WHAT YOU HAVE TO DO » Report only how many lines in the listing below contain the string "origin".

*** Opening SOURCE DATA ***

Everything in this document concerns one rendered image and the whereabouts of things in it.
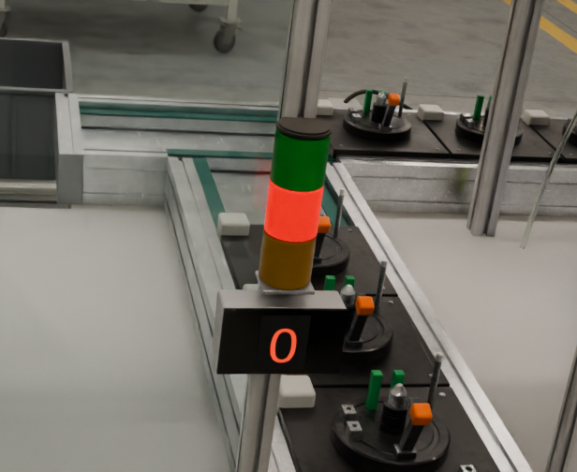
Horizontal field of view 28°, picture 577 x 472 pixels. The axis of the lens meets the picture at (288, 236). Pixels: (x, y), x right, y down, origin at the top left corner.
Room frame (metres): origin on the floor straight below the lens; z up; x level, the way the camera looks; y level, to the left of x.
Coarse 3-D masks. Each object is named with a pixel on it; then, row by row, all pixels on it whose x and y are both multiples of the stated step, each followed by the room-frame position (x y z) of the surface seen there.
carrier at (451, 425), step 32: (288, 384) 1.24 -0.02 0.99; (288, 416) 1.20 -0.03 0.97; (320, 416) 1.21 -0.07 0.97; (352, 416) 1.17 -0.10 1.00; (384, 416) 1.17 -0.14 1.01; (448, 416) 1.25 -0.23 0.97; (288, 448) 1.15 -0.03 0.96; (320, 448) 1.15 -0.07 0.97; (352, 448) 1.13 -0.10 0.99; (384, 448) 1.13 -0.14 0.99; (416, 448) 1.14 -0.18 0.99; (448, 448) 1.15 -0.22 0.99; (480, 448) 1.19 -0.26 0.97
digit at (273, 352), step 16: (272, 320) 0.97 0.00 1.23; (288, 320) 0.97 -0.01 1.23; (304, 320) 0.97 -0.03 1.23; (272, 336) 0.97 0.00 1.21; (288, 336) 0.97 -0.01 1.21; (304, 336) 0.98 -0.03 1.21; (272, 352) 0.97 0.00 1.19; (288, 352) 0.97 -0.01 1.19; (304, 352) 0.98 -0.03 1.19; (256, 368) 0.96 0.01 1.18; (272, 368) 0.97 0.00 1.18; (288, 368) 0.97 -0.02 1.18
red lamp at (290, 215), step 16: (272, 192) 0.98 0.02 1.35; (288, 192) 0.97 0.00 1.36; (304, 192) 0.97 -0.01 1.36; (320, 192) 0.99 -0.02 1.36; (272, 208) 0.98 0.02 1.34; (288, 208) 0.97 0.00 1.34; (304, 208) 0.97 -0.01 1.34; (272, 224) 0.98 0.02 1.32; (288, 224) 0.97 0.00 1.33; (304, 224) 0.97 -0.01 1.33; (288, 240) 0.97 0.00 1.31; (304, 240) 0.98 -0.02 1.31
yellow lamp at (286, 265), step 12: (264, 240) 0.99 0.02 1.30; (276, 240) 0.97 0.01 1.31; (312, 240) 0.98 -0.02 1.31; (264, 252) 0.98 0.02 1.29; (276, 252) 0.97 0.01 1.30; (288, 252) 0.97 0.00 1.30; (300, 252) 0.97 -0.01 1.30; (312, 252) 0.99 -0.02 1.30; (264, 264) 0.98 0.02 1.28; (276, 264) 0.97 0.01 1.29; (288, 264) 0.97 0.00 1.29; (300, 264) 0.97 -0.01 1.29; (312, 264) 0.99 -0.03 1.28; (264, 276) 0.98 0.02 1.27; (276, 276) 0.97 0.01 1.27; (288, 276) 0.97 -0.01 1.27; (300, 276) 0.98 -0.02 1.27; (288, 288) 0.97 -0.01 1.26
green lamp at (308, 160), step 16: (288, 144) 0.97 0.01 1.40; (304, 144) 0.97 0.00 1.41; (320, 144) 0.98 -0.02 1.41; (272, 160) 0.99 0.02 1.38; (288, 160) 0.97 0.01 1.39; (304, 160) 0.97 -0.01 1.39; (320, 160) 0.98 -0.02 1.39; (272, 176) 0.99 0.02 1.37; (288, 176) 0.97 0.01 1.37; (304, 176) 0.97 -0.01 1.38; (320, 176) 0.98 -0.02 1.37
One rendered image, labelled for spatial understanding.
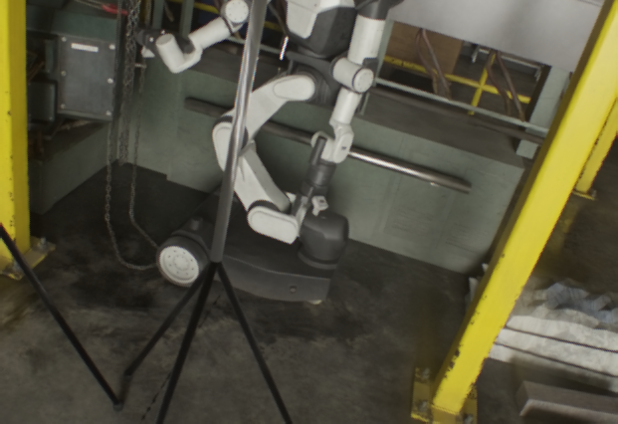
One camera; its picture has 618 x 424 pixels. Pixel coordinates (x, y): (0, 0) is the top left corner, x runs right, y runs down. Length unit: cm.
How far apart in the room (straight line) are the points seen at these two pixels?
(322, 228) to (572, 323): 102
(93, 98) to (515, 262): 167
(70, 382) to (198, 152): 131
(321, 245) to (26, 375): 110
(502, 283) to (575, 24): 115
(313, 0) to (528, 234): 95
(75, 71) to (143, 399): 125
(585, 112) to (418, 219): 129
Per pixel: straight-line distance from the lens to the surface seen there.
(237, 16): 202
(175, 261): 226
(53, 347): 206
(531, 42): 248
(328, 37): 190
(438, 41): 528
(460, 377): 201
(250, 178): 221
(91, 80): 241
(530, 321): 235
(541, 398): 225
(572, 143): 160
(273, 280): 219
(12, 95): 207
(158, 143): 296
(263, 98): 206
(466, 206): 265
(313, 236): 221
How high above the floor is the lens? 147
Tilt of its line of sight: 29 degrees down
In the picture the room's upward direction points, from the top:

*** Closing SOURCE DATA ***

SOLUTION TO THE EXERCISE » 2